#### Task to complete
What you give back must match the data character for character.

#### Information shown
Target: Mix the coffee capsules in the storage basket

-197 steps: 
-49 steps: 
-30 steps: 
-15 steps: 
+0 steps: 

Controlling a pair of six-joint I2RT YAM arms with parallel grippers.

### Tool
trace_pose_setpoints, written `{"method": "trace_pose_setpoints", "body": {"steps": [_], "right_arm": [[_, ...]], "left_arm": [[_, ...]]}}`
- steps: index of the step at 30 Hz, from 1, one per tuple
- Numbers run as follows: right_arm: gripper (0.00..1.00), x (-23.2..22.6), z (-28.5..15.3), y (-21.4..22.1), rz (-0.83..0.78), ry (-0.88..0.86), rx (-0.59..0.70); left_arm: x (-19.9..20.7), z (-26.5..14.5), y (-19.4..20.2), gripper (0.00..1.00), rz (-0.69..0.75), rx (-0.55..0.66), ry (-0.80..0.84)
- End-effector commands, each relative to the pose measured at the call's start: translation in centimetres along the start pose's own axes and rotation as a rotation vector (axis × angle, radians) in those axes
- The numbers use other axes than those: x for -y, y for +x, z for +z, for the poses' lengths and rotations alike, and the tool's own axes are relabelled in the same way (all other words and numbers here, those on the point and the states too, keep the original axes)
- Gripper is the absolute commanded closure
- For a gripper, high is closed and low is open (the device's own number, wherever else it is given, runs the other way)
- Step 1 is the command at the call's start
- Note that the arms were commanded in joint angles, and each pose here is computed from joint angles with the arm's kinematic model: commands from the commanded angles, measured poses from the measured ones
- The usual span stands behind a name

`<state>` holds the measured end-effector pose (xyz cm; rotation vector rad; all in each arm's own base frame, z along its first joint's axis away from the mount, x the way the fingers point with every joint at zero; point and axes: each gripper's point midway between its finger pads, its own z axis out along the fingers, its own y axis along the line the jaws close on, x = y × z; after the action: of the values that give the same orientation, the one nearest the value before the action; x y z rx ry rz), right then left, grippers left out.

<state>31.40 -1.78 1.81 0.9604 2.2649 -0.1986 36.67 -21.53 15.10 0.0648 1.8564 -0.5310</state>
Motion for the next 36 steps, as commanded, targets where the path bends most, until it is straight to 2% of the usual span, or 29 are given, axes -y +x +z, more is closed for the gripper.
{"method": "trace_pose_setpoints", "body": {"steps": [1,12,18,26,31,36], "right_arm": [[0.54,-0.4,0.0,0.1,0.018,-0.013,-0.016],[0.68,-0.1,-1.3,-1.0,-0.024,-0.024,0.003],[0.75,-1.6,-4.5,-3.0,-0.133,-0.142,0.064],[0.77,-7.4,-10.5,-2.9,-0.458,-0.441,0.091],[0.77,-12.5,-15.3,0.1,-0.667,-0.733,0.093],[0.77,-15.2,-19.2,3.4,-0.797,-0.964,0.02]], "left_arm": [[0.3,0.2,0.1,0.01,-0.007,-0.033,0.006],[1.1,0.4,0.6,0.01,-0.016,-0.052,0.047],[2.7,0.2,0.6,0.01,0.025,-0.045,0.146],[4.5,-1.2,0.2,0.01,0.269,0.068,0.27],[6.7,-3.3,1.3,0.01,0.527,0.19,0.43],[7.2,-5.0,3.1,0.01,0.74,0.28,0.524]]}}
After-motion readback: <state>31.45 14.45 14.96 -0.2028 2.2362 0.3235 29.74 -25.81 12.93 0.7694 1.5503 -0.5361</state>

#### Your solution
Target: Mix the coffee capsules in the storage basket

-197 steps: 
-49 steps: 
-30 steps: 
-15 steps: 
+0 steps: 

Controlling a pair of six-joint I2RT YAM arms with parallel grippers.

### Tool
trace_pose_setpoints, written `{"method": "trace_pose_setpoints", "body": {"steps": [_], "right_arm": [[_, ...]], "left_arm": [[_, ...]]}}`
- steps: index of the step at 30 Hz, from 1, one per tuple
- Numbers run as follows: right_arm: gripper (0.00..1.00), x (-23.2..22.6), z (-28.5..15.3), y (-21.4..22.1), rz (-0.83..0.78), ry (-0.88..0.86), rx (-0.59..0.70); left_arm: x (-19.9..20.7), z (-26.5..14.5), y (-19.4..20.2), gripper (0.00..1.00), rz (-0.69..0.75), rx (-0.55..0.66), ry (-0.80..0.84)
- End-effector commands, each relative to the pose measured at the call's start: translation in centimetres along the start pose's own axes and rotation as a rotation vector (axis × angle, radians) in those axes
- The numbers use other axes than those: x for -y, y for +x, z for +z, for the poses' lengths and rotations alike, and the tool's own axes are relabelled in the same way (all other words and numbers here, those on the point and the states too, keep the original axes)
- Gripper is the absolute commanded closure
- For a gripper, high is closed and low is open (the device's own number, wherever else it is given, runs the other way)
- Step 1 is the command at the call's start
- Note that the arms were commanded in joint angles, and each pose here is computed from joint angles with the arm's kinematic model: commands from the commanded angles, measured poses from the measured ones
- The usual span stands behind a name

`<state>` holds the measured end-effector pose (xyz cm; rotation vector rad; all in each arm's own base frame, z along its first joint's axis away from the mount, x the way the fingers point with every joint at zero; point and axes: each gripper's point midway between its finger pads, its own z axis out along the fingers, its own y axis along the line the jaws close on, x = y × z; after the action: of the values that give the same orientation, the one nearest the value before the action; x y z rx ry rz), right then left, grippers left out.

<state>31.40 -1.78 1.81 0.9604 2.2649 -0.1986 36.67 -21.53 15.10 0.0648 1.8564 -0.5310</state>
Motion for the next 36 steps, as commanded, targets where the path bends most, until it is straight to 2% of the usual span, or 29 are given, axes -y +x +z, more is closed for the gripper.
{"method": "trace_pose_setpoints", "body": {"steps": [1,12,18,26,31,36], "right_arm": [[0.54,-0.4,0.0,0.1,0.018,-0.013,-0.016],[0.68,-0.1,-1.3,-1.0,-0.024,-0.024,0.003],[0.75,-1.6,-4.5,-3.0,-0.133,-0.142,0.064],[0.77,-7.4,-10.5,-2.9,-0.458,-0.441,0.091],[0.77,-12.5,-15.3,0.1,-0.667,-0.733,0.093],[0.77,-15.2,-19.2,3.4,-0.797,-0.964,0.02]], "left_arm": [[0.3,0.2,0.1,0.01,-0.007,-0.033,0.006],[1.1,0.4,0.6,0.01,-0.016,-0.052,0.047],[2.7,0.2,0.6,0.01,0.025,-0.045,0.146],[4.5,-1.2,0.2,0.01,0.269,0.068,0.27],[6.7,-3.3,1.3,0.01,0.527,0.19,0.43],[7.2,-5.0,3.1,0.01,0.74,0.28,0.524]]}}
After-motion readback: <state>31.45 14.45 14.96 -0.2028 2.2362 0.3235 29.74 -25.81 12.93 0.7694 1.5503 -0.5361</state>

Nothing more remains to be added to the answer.